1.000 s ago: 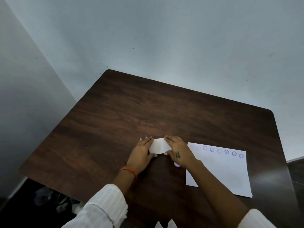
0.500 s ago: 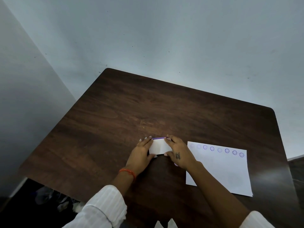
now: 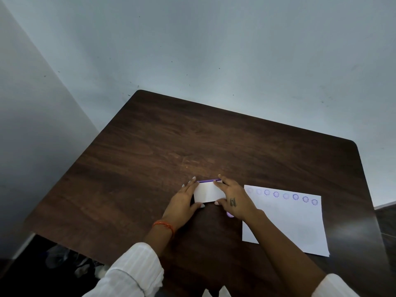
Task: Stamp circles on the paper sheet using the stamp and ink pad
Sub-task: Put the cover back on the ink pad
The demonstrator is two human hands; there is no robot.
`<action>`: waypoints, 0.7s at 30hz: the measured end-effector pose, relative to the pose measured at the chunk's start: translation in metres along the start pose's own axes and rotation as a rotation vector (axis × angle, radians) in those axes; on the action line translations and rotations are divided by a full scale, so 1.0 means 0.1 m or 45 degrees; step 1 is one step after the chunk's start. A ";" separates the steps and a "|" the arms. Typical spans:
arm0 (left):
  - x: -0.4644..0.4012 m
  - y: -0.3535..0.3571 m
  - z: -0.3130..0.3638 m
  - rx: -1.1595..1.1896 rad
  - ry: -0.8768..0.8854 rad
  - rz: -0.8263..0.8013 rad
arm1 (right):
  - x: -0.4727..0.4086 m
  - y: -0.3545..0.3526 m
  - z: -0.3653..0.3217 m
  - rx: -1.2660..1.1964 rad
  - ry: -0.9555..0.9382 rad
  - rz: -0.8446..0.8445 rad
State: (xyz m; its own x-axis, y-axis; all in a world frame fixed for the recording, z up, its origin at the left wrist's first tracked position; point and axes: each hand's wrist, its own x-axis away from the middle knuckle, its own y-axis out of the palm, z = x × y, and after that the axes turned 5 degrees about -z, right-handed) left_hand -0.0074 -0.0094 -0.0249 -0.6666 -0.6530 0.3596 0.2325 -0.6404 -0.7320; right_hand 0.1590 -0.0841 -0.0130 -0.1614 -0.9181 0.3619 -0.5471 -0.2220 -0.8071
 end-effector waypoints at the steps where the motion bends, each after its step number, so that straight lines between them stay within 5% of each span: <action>1: 0.01 0.01 0.00 0.022 -0.002 0.012 | 0.01 0.00 0.00 -0.009 0.001 0.006; 16: 0.12 0.12 0.01 0.159 -0.037 0.229 | 0.07 0.15 0.06 -0.127 0.036 0.146; 21: 0.14 0.13 0.09 0.332 -0.223 0.387 | 0.07 0.15 0.06 -0.200 0.070 0.200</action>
State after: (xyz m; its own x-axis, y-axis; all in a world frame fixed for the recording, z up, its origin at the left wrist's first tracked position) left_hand -0.0076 -0.0305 -0.0241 -0.4151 -0.8719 0.2597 0.5854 -0.4745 -0.6574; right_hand 0.1547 -0.0962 -0.0254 -0.2970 -0.9171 0.2659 -0.6321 -0.0199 -0.7746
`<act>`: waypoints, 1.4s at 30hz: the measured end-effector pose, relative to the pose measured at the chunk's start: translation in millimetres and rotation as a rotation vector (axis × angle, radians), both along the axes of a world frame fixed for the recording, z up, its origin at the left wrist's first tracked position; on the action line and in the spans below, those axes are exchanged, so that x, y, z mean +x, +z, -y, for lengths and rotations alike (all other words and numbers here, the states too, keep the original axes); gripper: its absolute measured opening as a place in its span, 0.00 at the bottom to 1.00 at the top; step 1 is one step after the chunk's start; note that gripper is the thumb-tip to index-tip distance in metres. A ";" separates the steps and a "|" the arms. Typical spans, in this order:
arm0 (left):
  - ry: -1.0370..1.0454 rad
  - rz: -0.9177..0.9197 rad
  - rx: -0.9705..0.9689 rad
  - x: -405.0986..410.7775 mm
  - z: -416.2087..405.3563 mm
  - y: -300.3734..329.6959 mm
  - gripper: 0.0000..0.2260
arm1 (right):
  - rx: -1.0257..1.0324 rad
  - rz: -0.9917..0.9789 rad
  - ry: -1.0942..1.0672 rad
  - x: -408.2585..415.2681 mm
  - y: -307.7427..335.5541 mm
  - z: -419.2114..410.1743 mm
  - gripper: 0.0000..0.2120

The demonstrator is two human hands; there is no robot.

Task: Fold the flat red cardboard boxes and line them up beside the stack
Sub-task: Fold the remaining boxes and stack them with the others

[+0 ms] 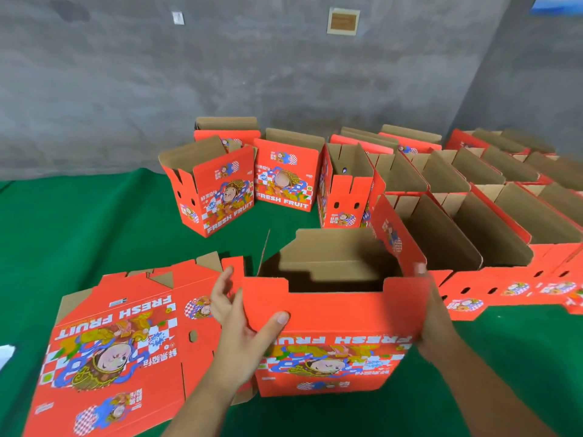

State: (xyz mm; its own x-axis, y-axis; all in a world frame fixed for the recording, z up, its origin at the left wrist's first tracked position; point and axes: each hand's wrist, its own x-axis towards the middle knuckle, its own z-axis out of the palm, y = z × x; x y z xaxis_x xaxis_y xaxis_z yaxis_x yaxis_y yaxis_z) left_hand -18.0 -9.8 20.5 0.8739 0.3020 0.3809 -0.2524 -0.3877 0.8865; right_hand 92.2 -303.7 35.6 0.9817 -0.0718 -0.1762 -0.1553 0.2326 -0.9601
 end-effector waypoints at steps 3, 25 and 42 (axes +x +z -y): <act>-0.038 -0.066 0.033 -3.0 -2.3 -8.6 0.17 | 0.134 0.024 0.167 -9.0 -0.6 5.2 0.25; 0.099 -0.187 -0.323 14.4 13.1 21.2 0.50 | -0.203 0.014 0.028 -31.3 -4.2 5.4 0.45; -0.144 -0.061 0.519 44.2 -5.2 14.8 0.37 | -0.888 0.408 0.238 -39.2 -5.8 21.7 0.33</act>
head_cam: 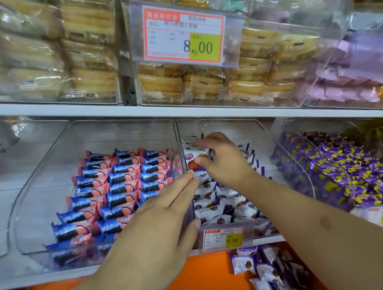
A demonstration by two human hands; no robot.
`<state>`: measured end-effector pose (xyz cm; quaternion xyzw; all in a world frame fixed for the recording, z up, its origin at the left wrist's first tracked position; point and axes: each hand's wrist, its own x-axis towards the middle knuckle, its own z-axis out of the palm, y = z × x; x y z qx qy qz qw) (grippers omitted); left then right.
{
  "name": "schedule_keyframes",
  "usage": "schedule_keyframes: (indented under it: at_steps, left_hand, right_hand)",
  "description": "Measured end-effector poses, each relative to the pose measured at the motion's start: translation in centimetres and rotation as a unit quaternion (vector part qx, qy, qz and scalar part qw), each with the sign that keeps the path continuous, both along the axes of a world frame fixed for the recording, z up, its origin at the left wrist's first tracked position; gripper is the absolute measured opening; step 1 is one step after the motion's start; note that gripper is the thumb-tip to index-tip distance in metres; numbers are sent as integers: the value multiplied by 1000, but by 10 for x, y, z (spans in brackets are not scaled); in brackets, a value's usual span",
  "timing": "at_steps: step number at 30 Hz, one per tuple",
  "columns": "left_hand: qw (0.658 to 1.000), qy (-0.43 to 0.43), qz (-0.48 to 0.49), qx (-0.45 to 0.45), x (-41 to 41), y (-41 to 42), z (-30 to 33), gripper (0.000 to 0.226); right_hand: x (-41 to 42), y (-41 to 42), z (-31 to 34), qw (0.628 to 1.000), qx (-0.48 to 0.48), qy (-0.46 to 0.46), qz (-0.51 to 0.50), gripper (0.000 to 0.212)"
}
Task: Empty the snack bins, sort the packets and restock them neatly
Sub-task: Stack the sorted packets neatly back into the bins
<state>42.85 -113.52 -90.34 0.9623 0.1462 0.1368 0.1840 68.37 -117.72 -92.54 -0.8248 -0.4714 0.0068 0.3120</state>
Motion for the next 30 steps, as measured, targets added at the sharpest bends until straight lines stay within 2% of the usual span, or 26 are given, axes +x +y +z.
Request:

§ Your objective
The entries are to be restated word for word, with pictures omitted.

§ Finished task
1.000 s ago: 
0.500 s ago: 
now: 
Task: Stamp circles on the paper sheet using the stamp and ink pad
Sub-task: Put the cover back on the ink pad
The demonstrator is two human hands; there is no robot.
`<action>`: waypoints, 0.7s at 30hz: the measured end-effector pose, relative to the pose measured at the chunk's start: translation in metres along the start pose's own axes and rotation as a rotation vector (axis × angle, radians) in those axes; on the action line translations and rotations are divided by a full scale, so 1.0 means 0.1 m or 45 degrees; step 1 is one step after the chunk's start. A ";" separates the steps and a "|" the arms. Typical spans:
arm0 (left):
  - x: -0.4644..0.4012 m
  - y: -0.3535..0.3571 m
  - z: -0.3130..0.3638 m
  - rx: -1.1595..1.1896 rad
  - ry: -0.8768..0.8854 rad
  - rz: -0.8263..0.8013 rad
arm1 (right):
  - x: -0.4727..0.4086 m
  - y: -0.3545..0.3526 m
  - z: -0.3653..0.3217 m
  - rx: -1.2660..1.1964 rad
  - ry: -0.9555..0.9382 rad
  - rz: -0.8446..0.8445 rad
State: (xyz m; its own x-axis, y-axis; all in a world frame fixed for the recording, z up, its origin at the left wrist's first tracked position; point and axes: each hand's wrist, its own x-axis away from the middle knuckle, its own y-axis out of the palm, z = x × y, and after that the axes turned 5 degrees about -z, right-handed) left_hand -0.0074 -0.0094 -0.0249 -0.6666 -0.6530 0.3596 0.2325 -0.6404 -0.7320; right_hand 0.1590 -0.0841 -0.0130 -0.1614 -0.9181 0.3619 -0.5471 -0.2220 -0.8071
 end-effector waypoints at the steps where the motion bends, each after its step number, so that straight lines between them stay within 5% of each span: <action>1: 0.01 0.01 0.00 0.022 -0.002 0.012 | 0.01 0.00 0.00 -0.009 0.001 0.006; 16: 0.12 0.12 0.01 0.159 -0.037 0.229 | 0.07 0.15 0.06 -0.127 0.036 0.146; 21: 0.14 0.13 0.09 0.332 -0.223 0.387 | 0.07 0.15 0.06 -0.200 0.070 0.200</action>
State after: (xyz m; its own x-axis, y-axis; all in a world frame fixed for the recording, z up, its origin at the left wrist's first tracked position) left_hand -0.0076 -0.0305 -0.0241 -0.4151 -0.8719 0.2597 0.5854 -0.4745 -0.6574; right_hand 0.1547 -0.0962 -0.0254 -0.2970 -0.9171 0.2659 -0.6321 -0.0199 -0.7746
`<act>`: waypoints, 1.4s at 30hz: the measured end-effector pose, relative to the pose measured at the chunk's start: translation in millimetres and rotation as a rotation vector (axis × angle, radians), both along the axes of a world frame fixed for the recording, z up, its origin at the left wrist's first tracked position; on the action line and in the spans below, those axes are exchanged, so that x, y, z mean +x, +z, -y, for lengths and rotations alike (all other words and numbers here, the states too, keep the original axes); gripper: its absolute measured opening as a place in its span, 0.00 at the bottom to 1.00 at the top; step 1 is one step after the chunk's start; note that gripper is the thumb-tip to index-tip distance in metres. A ";" separates the steps and a "|" the arms. Typical spans, in this order:
arm0 (left):
  - ry: -1.0370..1.0454 rad
  - rz: -0.9177..0.9197 rad
  - rx: -0.9705..0.9689 rad
  - x: -405.0986..410.7775 mm
  - z: -416.2087..405.3563 mm
  - y: -300.3734..329.6959 mm
  - gripper: 0.0000..0.2260
arm1 (right):
  - rx: -1.0257..1.0324 rad
  - rz: -0.9917..0.9789 rad
  - ry: -1.0942..1.0672 rad
  - x: -408.2585..415.2681 mm
  - y: -307.7427..335.5541 mm
  - z: -419.2114..410.1743 mm
  - gripper: 0.0000..0.2120

The demonstrator is two human hands; there is no robot.

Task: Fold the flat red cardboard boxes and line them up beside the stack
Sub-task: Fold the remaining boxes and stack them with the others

[+0 ms] 

State: (xyz mm; its own x-axis, y-axis; all in a world frame fixed for the recording, z up, its origin at the left wrist's first tracked position; point and axes: each hand's wrist, its own x-axis towards the middle knuckle, its own z-axis out of the palm, y = z × x; x y z xaxis_x xaxis_y xaxis_z yaxis_x yaxis_y yaxis_z) left_hand -18.0 -9.8 20.5 0.8739 0.3020 0.3809 -0.2524 -0.3877 0.8865; right_hand 92.2 -303.7 35.6 0.9817 -0.0718 -0.1762 -0.1553 0.2326 -0.9601
 end-effector waypoints at steps 3, 25 and 42 (axes +x +z -y): <act>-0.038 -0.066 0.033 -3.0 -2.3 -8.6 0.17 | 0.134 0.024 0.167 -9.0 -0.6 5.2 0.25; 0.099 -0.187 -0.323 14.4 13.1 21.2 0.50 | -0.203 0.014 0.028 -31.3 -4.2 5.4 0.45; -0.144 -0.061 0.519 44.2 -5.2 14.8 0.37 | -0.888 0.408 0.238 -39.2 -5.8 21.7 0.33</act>
head_cam: 
A demonstration by two human hands; no robot.
`<state>`: measured end-effector pose (xyz cm; quaternion xyzw; all in a world frame fixed for the recording, z up, its origin at the left wrist's first tracked position; point and axes: each hand's wrist, its own x-axis towards the middle knuckle, its own z-axis out of the palm, y = z × x; x y z qx qy qz qw) (grippers omitted); left then right.
{
  "name": "schedule_keyframes",
  "usage": "schedule_keyframes: (indented under it: at_steps, left_hand, right_hand)",
  "description": "Measured end-effector poses, each relative to the pose measured at the motion's start: translation in centimetres and rotation as a unit quaternion (vector part qx, qy, qz and scalar part qw), each with the sign that keeps the path continuous, both along the axes of a world frame fixed for the recording, z up, its origin at the left wrist's first tracked position; gripper is the absolute measured opening; step 1 is one step after the motion's start; note that gripper is the thumb-tip to index-tip distance in metres; numbers are sent as integers: the value multiplied by 1000, but by 10 for x, y, z (spans in brackets are not scaled); in brackets, a value's usual span",
  "timing": "at_steps: step number at 30 Hz, one per tuple",
  "columns": "left_hand: qw (0.658 to 1.000), qy (-0.43 to 0.43), qz (-0.48 to 0.49), qx (-0.45 to 0.45), x (-41 to 41), y (-41 to 42), z (-30 to 33), gripper (0.000 to 0.226); right_hand: x (-41 to 42), y (-41 to 42), z (-31 to 34), qw (0.628 to 1.000), qx (-0.48 to 0.48), qy (-0.46 to 0.46), qz (-0.51 to 0.50), gripper (0.000 to 0.212)"
}
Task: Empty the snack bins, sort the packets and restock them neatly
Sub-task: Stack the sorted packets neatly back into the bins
<state>42.85 -113.52 -90.34 0.9623 0.1462 0.1368 0.1840 68.37 -117.72 -92.54 -0.8248 -0.4714 0.0068 0.3120</state>
Motion for the next 30 steps, as measured, targets added at the sharpest bends until straight lines stay within 2% of the usual span, or 26 are given, axes +x +y +z.
Request:

No additional answer text is required.